An encryption algorithm apparently resistant to the most powerful cyber attacks has been brought down from a very simple computer. The US National Institute of Standards and Technology (NIST) has been unpleasantly surprised to find out how the highly complex SIKE (Supersingular Isogeny Key Encapsulation) algorithm, which passed all the security tests of the country’s Department of Commerce, has been hacked using a single core computer.
The experiment shows that taking down an encryption algorithm expressly created to withstand the worst cyberattacks is not as difficult as once thought. The PC that broke it in just an hour had a single-core processor, which means it’s much simpler and cheaper than a regular laptop.
The PC that broke it in just one hour had a single-core processor
The SIKE “post-quantum” algorithm, which was a candidate for the reference standard in cybersecurity encryption, does not guarantee great security against a hypothetical threat from quantum computers.
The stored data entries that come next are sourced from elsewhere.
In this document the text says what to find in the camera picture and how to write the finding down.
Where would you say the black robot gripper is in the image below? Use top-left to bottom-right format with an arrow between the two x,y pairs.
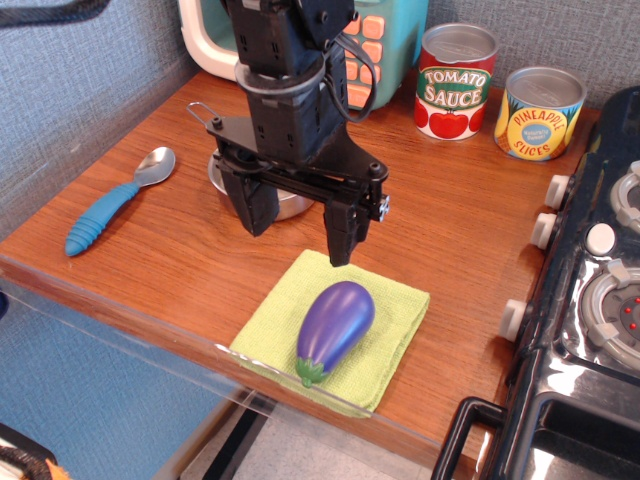
205,79 -> 389,267

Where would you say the small steel sauce pan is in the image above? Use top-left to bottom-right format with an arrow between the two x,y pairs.
186,101 -> 316,223

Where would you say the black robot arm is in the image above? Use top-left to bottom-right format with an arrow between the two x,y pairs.
206,1 -> 389,266

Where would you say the green folded cloth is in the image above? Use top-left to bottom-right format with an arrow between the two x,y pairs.
230,250 -> 430,418

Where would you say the tomato sauce can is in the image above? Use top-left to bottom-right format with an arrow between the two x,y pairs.
414,23 -> 498,141

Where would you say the purple toy eggplant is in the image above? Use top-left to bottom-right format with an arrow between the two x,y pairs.
295,281 -> 376,388

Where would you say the teal toy microwave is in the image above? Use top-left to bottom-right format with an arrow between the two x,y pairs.
177,0 -> 428,110

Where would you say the pineapple slices can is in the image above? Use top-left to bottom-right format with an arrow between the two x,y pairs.
494,66 -> 587,162

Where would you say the clear acrylic table guard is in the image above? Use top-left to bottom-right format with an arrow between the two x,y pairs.
1,259 -> 439,458

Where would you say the black toy stove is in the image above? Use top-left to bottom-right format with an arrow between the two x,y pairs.
433,87 -> 639,479

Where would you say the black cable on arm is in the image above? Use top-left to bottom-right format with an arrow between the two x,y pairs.
329,30 -> 380,124

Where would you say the blue handled metal spoon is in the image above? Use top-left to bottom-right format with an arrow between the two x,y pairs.
64,147 -> 176,257

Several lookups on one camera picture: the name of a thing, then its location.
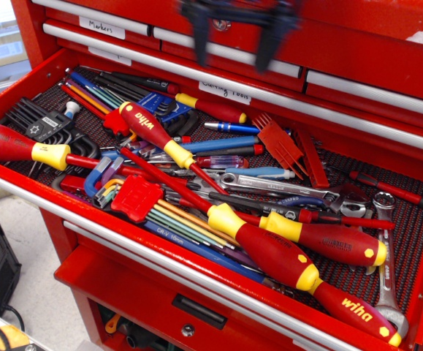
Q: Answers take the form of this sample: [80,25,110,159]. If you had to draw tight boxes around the large red yellow wiha screwdriver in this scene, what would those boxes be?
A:
[120,148,402,347]

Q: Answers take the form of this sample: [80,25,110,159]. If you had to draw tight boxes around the silver cabinet lock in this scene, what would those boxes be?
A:
[212,18,232,31]

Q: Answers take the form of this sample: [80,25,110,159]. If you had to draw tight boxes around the black torx key holder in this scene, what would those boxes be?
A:
[5,97,74,145]

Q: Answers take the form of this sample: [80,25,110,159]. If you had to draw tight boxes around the open red drawer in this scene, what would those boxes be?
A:
[0,47,423,351]

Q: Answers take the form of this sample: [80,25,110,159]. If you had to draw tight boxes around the small red black screwdriver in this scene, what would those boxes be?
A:
[348,171,423,209]

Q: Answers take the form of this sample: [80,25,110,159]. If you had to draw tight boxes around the blue hex key holder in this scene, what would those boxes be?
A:
[137,92,192,123]

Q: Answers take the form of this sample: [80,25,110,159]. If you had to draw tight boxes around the blue hex key 10mm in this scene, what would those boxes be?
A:
[83,160,270,286]

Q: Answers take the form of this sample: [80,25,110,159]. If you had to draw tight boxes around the red hex key holder back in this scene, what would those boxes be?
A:
[103,109,131,139]

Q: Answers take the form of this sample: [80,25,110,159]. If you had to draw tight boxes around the red plastic comb holder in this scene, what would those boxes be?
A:
[251,113,308,179]

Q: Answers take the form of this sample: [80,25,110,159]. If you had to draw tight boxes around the white cutting tools label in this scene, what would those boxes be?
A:
[199,81,252,105]

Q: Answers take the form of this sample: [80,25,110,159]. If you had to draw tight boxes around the red tool cabinet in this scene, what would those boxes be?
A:
[12,1,423,350]

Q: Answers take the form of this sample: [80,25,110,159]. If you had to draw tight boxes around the silver combination wrench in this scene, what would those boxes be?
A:
[373,192,409,339]

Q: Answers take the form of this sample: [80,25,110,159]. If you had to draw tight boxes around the white markers label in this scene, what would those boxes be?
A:
[79,16,126,39]

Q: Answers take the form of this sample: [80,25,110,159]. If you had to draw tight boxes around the black red precision screwdriver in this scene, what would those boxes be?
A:
[196,144,264,156]

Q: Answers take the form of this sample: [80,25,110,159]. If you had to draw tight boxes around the clear red handle screwdriver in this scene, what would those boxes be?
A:
[148,154,249,169]

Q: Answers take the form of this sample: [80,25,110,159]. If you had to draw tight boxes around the blue handled screwdriver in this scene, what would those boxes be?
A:
[181,135,259,154]

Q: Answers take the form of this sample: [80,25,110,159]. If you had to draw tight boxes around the blue metal precision screwdriver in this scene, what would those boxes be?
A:
[204,122,259,135]

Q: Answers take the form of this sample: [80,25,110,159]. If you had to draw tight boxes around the red yellow screwdriver back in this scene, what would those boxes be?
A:
[175,93,247,124]

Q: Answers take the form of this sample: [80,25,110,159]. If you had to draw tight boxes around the red hex key holder front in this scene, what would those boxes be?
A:
[111,175,164,222]

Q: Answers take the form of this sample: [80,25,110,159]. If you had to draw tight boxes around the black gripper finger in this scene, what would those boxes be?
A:
[255,1,299,72]
[181,1,217,67]

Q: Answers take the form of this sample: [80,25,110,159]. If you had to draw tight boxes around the black red screwdriver back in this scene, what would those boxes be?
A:
[100,72,179,94]

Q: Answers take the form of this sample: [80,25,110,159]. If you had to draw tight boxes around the silver adjustable wrench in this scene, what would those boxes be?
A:
[218,173,369,212]

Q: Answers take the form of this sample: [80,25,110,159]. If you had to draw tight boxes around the black red drawer liner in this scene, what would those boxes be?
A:
[0,78,423,314]

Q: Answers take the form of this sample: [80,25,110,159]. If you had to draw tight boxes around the red yellow wiha screwdriver centre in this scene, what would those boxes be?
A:
[119,102,227,195]

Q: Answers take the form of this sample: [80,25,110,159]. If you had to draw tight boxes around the red plastic strip holder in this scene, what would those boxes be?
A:
[294,129,329,189]

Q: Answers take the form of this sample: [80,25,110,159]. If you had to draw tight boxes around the red hex key holder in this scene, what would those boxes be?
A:
[111,175,164,222]
[103,109,131,139]

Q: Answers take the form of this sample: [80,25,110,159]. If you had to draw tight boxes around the light blue handled tool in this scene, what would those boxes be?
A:
[225,167,296,180]

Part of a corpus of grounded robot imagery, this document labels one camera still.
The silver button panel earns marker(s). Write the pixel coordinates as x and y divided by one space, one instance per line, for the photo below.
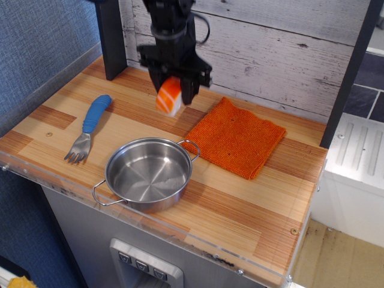
137 268

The dark grey right post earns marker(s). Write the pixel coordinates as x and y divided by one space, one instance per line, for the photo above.
355 62

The dark grey left post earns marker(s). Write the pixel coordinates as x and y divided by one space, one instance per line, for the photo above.
111 37

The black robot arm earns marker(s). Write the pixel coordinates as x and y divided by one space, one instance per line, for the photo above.
170 16

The orange knitted cloth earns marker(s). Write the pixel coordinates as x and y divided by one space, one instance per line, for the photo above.
234 139

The grey toy kitchen cabinet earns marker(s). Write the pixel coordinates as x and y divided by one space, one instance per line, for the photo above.
88 229

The yellow object at corner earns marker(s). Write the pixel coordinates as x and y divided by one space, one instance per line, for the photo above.
17 282

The dark grey post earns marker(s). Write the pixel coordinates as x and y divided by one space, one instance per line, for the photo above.
111 37
355 62

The salmon sushi toy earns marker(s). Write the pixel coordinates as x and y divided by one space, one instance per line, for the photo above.
169 97

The white ribbed box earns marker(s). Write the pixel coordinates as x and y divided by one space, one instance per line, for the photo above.
349 196

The stainless steel pot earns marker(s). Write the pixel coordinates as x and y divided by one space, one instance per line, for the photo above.
149 174

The blue handled metal fork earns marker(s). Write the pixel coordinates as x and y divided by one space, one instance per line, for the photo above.
82 145

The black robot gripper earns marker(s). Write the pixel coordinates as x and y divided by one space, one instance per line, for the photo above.
175 55
The US government is taking this issue very seriously and has invested in creating new encryption standards that would resist future hardware attacks.
The National Institute of Standards and Technology (NIST) announced last month that the four encryption algorithms would provide the best protection after a year-long contest. In theory, these new encryption standards are so strong that they could easily crack today’s public-key ciphers, such as RSA, Diffie-Hellman, and elliptic-curve Diffie-Hellman.
The SIKE algorithm created by David Jao was shot down by a very simple computer
After announcing the four finalists, NIST announced four more that were being considered as possible candidates for standardization. One of those secondary finalists was the SIKE algorithm, created by David Jao.
Its creator spoke told Ars Technica that “the newly discovered weakness is a big blow to SIKE, the attack is really unexpected.” Jonathan Katz, a fellow at the Institute of Electrical and Electronics Engineers (IEEE), stated that “what the latest attack indicates is that we may still need to be cautious and conservative with the standardization process going forward.”